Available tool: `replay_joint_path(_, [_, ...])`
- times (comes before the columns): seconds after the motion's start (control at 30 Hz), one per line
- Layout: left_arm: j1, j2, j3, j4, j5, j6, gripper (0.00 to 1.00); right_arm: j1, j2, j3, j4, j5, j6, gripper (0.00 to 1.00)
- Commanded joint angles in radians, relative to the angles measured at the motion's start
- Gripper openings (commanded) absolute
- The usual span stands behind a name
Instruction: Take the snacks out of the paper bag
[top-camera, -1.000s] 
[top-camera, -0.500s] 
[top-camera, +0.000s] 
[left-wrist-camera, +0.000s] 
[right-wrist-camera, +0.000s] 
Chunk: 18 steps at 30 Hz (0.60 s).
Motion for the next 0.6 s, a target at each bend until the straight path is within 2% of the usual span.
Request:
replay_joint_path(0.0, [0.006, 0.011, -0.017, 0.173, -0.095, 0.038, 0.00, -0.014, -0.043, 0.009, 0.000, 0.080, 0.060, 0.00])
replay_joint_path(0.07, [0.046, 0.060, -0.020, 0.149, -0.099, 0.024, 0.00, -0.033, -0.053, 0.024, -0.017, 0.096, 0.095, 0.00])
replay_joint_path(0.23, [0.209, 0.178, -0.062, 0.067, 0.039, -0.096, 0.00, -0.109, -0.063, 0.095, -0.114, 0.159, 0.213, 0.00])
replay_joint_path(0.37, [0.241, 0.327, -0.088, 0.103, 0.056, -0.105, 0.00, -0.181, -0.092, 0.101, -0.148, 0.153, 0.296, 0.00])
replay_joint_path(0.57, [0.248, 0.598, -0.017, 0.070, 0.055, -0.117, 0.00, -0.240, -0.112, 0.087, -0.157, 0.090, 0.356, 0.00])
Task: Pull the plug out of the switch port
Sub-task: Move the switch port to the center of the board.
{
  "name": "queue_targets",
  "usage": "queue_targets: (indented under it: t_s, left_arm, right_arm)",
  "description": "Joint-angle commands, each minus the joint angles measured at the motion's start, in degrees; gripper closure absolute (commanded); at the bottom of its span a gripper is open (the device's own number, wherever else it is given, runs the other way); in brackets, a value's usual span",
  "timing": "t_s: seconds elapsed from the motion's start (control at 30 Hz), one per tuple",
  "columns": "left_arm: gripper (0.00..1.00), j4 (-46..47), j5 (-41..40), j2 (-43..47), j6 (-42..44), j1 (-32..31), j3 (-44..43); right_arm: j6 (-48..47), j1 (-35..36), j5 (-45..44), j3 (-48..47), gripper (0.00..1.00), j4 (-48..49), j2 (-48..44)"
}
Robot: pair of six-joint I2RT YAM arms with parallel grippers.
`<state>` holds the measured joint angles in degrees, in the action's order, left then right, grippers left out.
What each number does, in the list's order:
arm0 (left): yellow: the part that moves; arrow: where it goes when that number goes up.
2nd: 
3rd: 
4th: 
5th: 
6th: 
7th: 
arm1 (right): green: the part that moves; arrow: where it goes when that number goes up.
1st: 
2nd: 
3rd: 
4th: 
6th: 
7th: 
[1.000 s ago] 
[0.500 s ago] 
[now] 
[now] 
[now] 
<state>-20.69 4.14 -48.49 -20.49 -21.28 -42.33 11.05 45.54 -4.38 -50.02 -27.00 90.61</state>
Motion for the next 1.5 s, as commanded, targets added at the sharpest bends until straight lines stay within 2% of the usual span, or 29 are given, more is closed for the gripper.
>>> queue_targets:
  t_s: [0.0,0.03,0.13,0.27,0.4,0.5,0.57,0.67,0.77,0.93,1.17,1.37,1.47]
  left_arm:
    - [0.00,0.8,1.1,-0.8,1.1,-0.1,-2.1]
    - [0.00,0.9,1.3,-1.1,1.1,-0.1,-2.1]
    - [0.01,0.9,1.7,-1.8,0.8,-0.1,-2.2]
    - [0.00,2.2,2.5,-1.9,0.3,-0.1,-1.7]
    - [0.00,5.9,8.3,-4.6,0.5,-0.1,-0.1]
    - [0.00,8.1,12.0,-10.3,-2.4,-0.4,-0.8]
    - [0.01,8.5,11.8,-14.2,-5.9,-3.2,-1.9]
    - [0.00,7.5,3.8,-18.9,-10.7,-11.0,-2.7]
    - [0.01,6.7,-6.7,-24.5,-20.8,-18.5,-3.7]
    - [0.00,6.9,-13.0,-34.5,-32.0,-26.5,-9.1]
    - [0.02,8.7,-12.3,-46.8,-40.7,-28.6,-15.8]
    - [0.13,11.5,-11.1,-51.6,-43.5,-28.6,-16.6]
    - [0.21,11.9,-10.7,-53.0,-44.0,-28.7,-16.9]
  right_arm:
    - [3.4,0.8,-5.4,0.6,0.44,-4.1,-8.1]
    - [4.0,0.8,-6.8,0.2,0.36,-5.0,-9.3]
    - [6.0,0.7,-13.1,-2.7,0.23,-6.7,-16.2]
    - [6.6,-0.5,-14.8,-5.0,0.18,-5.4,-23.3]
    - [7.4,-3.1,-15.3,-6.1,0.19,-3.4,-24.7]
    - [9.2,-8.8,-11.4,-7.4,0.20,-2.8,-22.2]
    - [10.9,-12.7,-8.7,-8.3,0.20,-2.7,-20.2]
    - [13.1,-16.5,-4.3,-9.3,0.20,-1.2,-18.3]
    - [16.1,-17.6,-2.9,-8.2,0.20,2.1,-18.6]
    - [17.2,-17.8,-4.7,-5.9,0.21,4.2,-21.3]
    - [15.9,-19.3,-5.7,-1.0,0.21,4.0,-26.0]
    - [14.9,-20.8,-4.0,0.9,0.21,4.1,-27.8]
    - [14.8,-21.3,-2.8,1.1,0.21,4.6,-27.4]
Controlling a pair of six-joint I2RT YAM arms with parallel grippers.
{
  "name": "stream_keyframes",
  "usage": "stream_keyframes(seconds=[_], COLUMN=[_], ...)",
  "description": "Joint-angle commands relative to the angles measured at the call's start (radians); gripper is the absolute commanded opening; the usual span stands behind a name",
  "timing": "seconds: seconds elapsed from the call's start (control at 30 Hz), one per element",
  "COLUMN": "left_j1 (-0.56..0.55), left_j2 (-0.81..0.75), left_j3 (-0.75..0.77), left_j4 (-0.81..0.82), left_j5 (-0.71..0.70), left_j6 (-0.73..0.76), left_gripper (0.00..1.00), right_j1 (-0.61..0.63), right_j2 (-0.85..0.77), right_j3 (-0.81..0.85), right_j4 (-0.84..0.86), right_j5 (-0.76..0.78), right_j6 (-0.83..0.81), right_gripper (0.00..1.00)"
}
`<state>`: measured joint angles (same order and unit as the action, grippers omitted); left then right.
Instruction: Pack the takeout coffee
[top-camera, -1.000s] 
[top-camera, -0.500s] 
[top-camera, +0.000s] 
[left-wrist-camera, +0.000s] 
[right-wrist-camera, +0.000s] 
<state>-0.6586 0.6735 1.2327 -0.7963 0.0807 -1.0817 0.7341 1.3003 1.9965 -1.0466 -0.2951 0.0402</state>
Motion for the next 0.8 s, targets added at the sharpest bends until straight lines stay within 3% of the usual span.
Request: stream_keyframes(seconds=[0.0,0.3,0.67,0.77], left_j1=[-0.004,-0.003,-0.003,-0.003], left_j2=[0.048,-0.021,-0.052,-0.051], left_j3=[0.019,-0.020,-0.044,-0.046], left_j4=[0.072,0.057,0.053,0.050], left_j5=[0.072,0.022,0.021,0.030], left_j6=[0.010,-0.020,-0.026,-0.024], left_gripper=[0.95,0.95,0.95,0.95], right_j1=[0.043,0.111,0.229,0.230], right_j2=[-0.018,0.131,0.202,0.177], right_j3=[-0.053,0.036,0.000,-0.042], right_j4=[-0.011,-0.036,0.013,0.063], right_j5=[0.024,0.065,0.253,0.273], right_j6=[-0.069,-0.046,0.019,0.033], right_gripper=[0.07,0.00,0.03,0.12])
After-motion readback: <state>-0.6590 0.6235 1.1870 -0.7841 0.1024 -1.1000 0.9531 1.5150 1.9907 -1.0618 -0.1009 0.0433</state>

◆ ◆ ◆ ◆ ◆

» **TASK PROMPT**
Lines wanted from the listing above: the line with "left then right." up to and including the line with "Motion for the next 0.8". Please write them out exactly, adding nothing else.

» **WRITTEN RESPONSE**
`<state>`: measured joint angles (same order and unit as the action, grippers omitted); left then right.
Instruction: Pack the takeout coffee
[top-camera, -1.000s] 
[top-camera, -0.500s] 
[top-camera, +0.000s] 
[left-wrist-camera, +0.000s] 
[right-wrist-camera, +0.000s] 
<state>-0.6586 0.6735 1.2327 -0.7963 0.0807 -1.0817 0.7341 1.3003 1.9965 -1.0466 -0.2951 0.0402</state>
Motion for the next 0.8 s, targets added at the sharpest bends until straight lines stay within 3% of the usual span.

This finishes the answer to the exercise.